Sabina's set her jaw at an angle that mirrored her antagonist's. "Before you ruined it, this was the way it has been since the age of the glaciers. Future generations should be able to see something that hasn't been dug up, turned over, subdivided or paved!"

* * * *

Her voice shook with the force of her emotions, drawing Chad's complete attention. His initial response to her had been a less than pleasant surprise. Since that moment he'd avoided thinking of the lady inspector as a person.

State employees came and went. Some were careless, some were overzealous, while others, he had reason to know, were simply dishonest. None had ever expressed a personal feeling toward what they were doing. He said gently, "You're in the wrong line of work, Ms. Hanlon. You can't become emotionally involved over a piece of land that was nothing but rocks and scrub timber. You'll tear yourself up and burn out."

"I'm not a bleeding heart, Mr. Peters. I just happen to feel the earth has been manhandled enough."

He wanted to groan in frustration. He'd offered sympathetic advice and she'd responded with a blind argument that never failed to inflame him. "Did it ever occur to you that reclaimed land can be more useful, more beautiful? That hundreds of families have roofs over their heads and food to eat because mining provides jobs? Don't condemn an entire industry because of a few careless operators. Some of us love the land as much or more than you do."

"I haven't met anyone like that yet," she spat back, refusing to be pacified.

Chad's temper rose. "You wouldn't recognize him if you did." Her earnestness was at least honest. He turned on his heel, retracing their trail, and threw over his shoulder, "It's time for lunch. You're welcome to eat lunch in the shack with us--if you don't think you'll be contaminated."

Unaccustomed to having someone walk away from an argument about the sensitive subject, Sabina remained in place, still furious, but with no one to vent her anger on. She called after his retreating back, "Thanks for your gracious invitation. I prefer to eat in my car. Alone." Looking down, she discovered Sock poised beside her. He looked from his retreating master to her, as if urging her to follow and apologize.

"Sock!" The angry call confused the animal further, and he whined softly. A second summons prompted another whine, but a shouted "Socrates!" eliminated any indecision. He loped after the receding figure, his head ducked apologetically.

Head high, Sabina followed, maintaining a generous distance from the figures ahead of her. She needed time to cool her temper. During her time with the department, she had yet to see any beautiful reclamation. Nor had she seen land use that showed any signs of creativity. Each site had looked like a sheep which had just been sheared with dull clippers.

A sudden gust of wind penetrated the layers of her clothing, reminding her that she was dawdling.
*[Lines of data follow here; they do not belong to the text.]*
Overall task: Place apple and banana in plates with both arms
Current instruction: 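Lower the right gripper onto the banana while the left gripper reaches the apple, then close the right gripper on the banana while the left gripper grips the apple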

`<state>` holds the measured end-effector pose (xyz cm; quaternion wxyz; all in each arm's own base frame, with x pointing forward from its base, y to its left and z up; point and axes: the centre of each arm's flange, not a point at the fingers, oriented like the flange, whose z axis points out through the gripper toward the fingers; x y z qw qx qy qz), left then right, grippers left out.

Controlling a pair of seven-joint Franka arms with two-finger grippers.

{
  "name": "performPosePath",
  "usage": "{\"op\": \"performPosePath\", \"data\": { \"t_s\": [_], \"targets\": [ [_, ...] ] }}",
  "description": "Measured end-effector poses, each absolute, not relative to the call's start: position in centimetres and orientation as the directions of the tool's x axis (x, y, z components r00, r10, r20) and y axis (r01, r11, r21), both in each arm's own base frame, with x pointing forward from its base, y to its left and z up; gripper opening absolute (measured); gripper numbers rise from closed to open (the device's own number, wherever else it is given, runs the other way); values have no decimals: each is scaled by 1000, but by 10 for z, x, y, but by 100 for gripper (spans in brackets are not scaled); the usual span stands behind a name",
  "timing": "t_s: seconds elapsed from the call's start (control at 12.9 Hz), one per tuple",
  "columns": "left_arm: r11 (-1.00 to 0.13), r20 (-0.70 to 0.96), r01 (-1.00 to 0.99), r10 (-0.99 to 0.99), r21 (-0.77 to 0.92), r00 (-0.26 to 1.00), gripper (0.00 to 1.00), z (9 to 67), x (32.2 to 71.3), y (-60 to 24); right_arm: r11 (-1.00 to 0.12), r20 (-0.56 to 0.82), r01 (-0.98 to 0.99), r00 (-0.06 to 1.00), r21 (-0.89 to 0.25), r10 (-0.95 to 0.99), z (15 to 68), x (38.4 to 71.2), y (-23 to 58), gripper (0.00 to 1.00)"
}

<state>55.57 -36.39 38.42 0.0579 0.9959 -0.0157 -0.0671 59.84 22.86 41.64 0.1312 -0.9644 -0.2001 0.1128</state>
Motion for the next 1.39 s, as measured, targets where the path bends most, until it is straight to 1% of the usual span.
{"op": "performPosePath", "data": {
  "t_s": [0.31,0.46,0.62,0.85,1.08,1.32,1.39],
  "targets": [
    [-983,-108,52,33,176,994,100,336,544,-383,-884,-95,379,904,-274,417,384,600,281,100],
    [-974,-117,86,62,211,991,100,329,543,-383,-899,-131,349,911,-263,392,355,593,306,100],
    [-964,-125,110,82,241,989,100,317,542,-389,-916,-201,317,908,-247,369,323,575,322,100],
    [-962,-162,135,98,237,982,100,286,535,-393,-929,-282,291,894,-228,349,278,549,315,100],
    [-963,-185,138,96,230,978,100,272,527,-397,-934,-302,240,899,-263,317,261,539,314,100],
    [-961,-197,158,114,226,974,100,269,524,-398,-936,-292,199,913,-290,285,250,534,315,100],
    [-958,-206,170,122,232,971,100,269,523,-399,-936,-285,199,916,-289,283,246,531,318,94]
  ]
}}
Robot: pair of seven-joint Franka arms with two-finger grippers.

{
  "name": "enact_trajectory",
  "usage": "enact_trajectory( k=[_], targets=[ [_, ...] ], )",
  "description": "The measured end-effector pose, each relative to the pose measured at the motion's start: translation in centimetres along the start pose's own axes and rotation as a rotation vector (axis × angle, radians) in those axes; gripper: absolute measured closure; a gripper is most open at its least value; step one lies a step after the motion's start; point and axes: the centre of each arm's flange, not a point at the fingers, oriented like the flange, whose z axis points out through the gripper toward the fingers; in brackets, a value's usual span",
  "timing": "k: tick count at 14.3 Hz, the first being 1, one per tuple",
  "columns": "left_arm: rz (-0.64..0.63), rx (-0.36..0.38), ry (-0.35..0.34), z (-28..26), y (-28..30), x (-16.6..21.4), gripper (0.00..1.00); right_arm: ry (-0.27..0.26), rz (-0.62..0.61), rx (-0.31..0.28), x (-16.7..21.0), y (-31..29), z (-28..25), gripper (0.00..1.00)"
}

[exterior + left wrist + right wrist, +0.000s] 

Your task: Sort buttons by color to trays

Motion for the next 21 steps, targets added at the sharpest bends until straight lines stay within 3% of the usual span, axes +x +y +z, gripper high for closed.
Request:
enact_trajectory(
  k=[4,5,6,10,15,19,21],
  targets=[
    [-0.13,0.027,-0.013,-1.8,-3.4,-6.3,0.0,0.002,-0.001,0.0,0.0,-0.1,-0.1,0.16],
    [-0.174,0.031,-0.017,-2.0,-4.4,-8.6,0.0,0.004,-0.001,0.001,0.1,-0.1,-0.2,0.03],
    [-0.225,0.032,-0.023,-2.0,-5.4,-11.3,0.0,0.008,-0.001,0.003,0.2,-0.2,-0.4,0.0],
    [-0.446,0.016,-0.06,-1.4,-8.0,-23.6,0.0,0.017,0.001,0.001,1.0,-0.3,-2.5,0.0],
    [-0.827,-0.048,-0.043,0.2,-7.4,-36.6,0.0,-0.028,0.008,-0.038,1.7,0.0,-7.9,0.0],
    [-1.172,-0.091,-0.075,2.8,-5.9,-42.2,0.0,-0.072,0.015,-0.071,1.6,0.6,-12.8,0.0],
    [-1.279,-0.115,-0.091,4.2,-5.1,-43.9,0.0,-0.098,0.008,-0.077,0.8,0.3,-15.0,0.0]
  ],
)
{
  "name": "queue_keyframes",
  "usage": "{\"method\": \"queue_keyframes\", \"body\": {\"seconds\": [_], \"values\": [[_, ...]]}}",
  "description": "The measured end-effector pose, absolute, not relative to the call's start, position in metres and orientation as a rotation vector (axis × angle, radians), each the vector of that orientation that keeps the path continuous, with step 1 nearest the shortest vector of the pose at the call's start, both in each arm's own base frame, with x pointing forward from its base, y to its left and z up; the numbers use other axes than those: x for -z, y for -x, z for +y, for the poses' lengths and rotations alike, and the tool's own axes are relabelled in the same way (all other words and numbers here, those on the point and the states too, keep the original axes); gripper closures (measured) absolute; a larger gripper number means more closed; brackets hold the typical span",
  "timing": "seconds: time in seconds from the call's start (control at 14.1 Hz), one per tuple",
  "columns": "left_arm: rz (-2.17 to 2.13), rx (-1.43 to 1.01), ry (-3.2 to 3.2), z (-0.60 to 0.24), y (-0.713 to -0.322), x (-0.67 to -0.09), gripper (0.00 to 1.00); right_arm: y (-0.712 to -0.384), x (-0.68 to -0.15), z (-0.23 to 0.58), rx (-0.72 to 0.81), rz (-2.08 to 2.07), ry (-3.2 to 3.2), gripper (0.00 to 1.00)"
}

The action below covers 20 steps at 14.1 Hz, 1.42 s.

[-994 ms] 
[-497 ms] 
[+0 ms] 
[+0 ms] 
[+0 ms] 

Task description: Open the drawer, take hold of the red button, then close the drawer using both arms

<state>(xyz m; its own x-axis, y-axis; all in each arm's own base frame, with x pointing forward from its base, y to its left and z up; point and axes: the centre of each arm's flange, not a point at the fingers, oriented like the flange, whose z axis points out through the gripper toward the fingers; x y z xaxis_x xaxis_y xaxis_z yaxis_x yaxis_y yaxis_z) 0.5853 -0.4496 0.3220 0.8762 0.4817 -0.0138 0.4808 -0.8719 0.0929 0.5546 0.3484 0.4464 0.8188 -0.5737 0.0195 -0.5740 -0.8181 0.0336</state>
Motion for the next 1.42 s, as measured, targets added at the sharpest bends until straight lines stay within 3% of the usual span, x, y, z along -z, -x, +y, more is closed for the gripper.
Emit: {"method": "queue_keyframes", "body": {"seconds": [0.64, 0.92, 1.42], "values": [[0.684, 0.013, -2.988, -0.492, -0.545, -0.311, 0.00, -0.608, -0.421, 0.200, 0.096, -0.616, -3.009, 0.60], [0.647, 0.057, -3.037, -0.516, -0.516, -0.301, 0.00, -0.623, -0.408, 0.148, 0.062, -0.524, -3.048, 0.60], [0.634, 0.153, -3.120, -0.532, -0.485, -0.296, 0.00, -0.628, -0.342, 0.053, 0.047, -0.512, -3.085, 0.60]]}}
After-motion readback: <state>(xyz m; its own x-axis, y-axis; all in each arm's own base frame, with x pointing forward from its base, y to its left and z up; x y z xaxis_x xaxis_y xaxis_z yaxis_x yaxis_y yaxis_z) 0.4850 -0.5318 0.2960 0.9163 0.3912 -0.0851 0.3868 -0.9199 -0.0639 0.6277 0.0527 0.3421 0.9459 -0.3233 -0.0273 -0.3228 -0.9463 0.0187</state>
She hurried toward the welcome shelter of her car. The prosaic comfort of the contents of her thermos, a wine-kissed beef soup she'd made over the weekend, would calm her down.

She needed to regroup. Why hadn't her boss warned her that Chad Peters resembled an illustration from a volume of Norse legends? He'd treated her as if his veins were filled with water from a Norwegian fiord--not that she expected anything else. Sabina made a face at herself in the rear view mirror as she settled herself. The man was an enigma, and she had no time in her life for enigmas, no matter how attractive they were.